The very popular LabRadar Doppler Radar was released after the Applied Ballistics team did this test. While many people are big fans of the LabRadar, I’m unaware of an objective, third-party test that has been done with the same level of rigor as the Applied Ballistics study. The manufacturer does claim the “LabRadar has an accuracy of 0.1%.” For a reading of 3,000 fps that would be an accuracy of +/- 3 fps, which seems to be comparable with the better chronographs in the Applied Ballistics tests. The anecdotal comparisons (like this one published on AccurateShooter.com, or this comparison against a professional Weibel Doppler Radar) appear to indicate it has similar accuracy and precision to the Oehler 35P and MagnetoSpeed.
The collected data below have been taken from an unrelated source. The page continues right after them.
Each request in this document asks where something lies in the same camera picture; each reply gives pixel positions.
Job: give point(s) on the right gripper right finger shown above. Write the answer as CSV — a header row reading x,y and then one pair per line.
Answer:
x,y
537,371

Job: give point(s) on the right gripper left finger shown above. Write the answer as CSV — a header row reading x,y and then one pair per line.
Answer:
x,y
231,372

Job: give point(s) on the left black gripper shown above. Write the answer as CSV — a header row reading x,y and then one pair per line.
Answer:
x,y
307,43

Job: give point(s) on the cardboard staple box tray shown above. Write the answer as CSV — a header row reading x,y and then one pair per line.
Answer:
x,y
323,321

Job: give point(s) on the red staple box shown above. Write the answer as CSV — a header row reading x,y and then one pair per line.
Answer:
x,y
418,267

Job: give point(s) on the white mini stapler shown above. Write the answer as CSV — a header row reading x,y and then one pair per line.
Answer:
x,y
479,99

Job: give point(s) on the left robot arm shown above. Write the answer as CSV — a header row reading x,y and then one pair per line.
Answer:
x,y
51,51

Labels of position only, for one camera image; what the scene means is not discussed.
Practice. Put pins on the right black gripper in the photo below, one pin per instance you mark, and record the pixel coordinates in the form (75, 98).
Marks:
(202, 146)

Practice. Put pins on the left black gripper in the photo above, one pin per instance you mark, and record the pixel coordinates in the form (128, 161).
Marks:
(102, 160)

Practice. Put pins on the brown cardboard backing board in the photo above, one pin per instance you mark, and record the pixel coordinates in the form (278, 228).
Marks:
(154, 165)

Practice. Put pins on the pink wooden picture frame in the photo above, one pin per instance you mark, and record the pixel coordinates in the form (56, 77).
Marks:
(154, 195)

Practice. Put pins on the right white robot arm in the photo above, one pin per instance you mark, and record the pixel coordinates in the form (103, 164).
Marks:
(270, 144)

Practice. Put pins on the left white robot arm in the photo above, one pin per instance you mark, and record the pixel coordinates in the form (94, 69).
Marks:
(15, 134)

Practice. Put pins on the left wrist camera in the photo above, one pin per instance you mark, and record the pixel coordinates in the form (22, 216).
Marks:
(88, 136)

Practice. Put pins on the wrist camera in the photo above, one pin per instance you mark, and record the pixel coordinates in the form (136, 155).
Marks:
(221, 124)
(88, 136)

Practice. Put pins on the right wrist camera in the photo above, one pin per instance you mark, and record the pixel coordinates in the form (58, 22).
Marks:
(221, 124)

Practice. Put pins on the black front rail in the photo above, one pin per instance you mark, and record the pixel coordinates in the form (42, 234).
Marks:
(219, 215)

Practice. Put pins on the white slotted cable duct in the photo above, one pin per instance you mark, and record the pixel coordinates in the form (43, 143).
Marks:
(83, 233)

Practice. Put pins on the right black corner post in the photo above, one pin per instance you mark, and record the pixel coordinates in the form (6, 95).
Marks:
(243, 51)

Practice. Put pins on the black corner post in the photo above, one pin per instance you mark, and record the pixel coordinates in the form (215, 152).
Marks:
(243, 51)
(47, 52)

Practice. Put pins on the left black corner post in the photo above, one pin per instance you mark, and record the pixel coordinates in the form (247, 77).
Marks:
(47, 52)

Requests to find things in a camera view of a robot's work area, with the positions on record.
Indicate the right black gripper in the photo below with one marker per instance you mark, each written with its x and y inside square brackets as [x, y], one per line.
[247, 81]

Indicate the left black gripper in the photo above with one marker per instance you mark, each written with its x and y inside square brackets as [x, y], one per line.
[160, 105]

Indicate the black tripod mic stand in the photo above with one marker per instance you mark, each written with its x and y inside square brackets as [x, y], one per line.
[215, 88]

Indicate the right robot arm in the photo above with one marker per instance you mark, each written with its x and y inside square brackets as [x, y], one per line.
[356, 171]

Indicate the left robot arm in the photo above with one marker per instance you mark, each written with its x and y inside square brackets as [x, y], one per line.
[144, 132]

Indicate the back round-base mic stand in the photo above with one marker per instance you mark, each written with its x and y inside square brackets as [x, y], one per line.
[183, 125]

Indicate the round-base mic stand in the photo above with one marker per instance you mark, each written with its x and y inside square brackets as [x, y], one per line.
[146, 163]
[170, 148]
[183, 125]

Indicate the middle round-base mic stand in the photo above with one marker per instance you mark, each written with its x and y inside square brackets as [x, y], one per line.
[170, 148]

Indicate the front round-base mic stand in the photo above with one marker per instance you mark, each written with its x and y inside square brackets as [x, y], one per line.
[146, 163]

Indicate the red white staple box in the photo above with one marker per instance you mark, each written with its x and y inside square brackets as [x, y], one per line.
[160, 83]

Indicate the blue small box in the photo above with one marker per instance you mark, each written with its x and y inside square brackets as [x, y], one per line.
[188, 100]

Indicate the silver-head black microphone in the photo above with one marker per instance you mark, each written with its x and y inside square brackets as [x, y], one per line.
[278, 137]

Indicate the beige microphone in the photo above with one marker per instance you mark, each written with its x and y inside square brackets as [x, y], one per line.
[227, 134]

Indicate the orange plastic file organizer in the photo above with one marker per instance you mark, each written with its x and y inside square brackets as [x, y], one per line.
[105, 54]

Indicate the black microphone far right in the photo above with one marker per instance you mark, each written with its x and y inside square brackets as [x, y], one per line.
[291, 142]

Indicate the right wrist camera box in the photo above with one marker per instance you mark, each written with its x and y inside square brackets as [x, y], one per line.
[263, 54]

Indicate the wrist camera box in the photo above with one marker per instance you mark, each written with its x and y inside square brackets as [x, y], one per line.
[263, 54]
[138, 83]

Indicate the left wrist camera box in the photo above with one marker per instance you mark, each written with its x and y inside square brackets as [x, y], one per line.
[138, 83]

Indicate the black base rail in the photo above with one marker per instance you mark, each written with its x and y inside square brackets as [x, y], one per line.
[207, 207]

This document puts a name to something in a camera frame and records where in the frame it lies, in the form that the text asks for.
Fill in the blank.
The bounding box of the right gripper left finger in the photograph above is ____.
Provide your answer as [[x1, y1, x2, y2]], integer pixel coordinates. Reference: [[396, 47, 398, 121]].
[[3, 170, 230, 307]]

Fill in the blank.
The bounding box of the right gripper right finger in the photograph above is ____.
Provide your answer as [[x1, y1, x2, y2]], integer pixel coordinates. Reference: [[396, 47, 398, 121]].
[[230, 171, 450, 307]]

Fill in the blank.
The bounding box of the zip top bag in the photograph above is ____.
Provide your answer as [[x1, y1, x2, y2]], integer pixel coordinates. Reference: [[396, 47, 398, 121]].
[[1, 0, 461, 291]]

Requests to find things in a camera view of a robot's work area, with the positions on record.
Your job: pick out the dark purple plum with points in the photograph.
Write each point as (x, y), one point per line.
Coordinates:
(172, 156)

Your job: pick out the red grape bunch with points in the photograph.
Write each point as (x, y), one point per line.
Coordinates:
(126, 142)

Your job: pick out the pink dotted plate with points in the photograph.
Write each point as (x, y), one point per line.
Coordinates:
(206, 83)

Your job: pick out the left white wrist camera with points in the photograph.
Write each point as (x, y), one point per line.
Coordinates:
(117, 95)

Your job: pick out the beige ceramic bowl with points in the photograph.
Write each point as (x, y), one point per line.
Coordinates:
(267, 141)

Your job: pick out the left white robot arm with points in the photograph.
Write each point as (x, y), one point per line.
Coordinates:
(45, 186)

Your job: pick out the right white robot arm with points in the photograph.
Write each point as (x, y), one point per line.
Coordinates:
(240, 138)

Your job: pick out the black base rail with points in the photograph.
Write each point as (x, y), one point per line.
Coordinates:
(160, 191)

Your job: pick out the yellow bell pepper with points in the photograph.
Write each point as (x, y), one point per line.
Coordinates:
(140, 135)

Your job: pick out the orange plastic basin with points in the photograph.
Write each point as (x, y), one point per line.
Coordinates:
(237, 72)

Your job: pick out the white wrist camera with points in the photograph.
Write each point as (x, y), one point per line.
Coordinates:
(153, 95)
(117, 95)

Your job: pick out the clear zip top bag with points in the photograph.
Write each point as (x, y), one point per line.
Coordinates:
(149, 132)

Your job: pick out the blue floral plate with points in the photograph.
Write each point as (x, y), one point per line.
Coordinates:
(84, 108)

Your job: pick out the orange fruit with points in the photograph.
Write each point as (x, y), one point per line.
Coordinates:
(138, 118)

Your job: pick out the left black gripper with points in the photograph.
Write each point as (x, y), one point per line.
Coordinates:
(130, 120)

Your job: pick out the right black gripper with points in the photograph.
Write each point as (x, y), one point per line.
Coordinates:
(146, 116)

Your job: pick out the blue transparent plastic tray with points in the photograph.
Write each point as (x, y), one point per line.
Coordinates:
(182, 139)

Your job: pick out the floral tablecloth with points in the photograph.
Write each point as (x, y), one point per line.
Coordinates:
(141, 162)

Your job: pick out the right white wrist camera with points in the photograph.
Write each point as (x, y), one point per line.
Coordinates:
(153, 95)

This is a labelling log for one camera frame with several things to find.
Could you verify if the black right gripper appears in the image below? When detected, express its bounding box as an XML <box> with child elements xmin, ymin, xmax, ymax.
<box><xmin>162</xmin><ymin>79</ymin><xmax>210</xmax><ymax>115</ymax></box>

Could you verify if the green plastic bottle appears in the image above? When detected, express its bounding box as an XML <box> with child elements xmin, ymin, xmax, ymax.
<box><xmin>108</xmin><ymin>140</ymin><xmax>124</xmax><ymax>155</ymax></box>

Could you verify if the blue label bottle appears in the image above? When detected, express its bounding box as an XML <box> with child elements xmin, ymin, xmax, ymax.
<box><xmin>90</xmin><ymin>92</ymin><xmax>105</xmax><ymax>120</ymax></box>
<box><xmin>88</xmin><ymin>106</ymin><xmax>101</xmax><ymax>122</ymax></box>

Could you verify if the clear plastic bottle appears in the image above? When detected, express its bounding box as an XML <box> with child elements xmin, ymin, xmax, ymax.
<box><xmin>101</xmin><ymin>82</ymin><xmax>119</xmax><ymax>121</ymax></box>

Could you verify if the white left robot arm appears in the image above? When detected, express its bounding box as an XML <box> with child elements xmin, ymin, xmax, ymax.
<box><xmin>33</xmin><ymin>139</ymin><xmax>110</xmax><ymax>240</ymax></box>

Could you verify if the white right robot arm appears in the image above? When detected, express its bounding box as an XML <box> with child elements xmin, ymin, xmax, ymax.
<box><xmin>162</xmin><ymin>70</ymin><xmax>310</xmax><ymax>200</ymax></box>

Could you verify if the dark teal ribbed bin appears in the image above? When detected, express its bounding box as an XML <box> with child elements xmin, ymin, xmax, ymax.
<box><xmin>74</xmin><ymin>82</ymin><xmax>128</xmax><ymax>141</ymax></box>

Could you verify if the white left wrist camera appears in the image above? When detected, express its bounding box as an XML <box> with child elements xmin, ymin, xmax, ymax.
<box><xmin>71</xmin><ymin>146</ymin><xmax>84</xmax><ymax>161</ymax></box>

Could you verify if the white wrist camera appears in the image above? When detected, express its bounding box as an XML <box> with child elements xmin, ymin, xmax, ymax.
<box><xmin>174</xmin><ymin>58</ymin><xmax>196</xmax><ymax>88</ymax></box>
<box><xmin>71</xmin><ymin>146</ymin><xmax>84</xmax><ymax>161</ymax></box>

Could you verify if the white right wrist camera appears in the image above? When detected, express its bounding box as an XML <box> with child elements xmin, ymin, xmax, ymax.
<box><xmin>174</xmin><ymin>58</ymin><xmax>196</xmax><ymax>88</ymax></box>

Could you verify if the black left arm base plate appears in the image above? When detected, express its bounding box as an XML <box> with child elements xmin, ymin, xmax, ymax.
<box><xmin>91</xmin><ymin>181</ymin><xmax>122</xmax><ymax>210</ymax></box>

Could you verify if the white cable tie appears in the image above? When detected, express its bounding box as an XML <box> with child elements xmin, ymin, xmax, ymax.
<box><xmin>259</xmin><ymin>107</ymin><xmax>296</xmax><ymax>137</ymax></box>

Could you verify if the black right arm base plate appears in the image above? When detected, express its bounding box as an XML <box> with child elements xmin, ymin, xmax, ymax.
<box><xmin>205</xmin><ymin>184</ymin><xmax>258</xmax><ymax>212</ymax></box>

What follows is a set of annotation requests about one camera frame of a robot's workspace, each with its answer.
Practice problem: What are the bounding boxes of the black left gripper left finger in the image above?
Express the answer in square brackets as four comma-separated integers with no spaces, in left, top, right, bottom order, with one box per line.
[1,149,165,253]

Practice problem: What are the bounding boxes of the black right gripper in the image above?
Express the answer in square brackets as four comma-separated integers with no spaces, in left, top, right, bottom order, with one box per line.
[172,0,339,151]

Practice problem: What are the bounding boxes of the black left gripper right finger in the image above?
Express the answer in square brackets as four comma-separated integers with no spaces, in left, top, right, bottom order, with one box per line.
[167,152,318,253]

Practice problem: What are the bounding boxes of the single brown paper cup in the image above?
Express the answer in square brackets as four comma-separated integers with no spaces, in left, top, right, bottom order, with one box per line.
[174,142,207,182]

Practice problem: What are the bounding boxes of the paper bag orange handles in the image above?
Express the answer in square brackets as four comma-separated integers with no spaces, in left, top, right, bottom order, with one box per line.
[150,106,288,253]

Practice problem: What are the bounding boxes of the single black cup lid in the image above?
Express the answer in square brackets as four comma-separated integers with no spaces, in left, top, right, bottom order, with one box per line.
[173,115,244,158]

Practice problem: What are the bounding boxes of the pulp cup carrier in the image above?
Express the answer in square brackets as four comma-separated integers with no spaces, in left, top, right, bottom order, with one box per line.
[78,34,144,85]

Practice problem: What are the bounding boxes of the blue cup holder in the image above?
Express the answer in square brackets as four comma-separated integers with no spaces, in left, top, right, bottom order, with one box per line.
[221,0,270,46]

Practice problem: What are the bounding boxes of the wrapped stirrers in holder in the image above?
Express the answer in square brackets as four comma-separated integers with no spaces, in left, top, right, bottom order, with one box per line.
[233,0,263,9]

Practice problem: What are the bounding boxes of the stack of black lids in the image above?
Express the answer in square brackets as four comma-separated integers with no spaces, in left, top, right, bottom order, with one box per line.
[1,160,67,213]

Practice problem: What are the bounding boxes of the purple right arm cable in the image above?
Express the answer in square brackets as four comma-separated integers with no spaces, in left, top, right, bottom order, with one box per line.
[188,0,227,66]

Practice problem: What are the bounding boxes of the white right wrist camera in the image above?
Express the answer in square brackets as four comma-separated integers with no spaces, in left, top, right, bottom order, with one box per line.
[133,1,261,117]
If there is noise being added by the measurement device, one way proven way to separate the signal from the noise is to increase the sample size. No surprise at this point! If we want more confidence in the data, the proven path is to simply collect more of it!

Summary & Key Points

We covered a lot of ground, so let’s review some of the key points from this article:

It’s probably a bad idea to be completely dismissive of either ES or SD. Both provide some form of insight. An over-reliance on any descriptive statistic can lead to misleading conclusions.
SD is a more reliable and effective stat when it comes to quantifying muzzle velocity variations. ES is easier to measure but is a weaker statistical indicator in general because it is entirely based on the two most extreme events.
ES will grow with sample size, but average and SD will begin to converge on the true value and don’t simply continue to grow the more shots we fire.
While it’s easy to get close to the average muzzle velocity with 10 shots or less, it’s exceedingly more difficult to measure variation and SD with precision. There is a tendency for SD to be understated in small samples. To have much confidence that our SD is accurate, we need a larger sample size than many would think – likely 20-30 shots or more. The more the better!
It is very difficult to determine minor differences in velocity variation between two loads without a ridiculously large sample size (like 50+ rounds or more of each load to differentiate even a 20% difference). Often we make decisions based on truly insufficient data because the measured performance difference between two loads is simply a result of the natural variation we can expect in small sample sizes.
ES can help to eliminate bad loads early but use SD to prove a good load with confidence.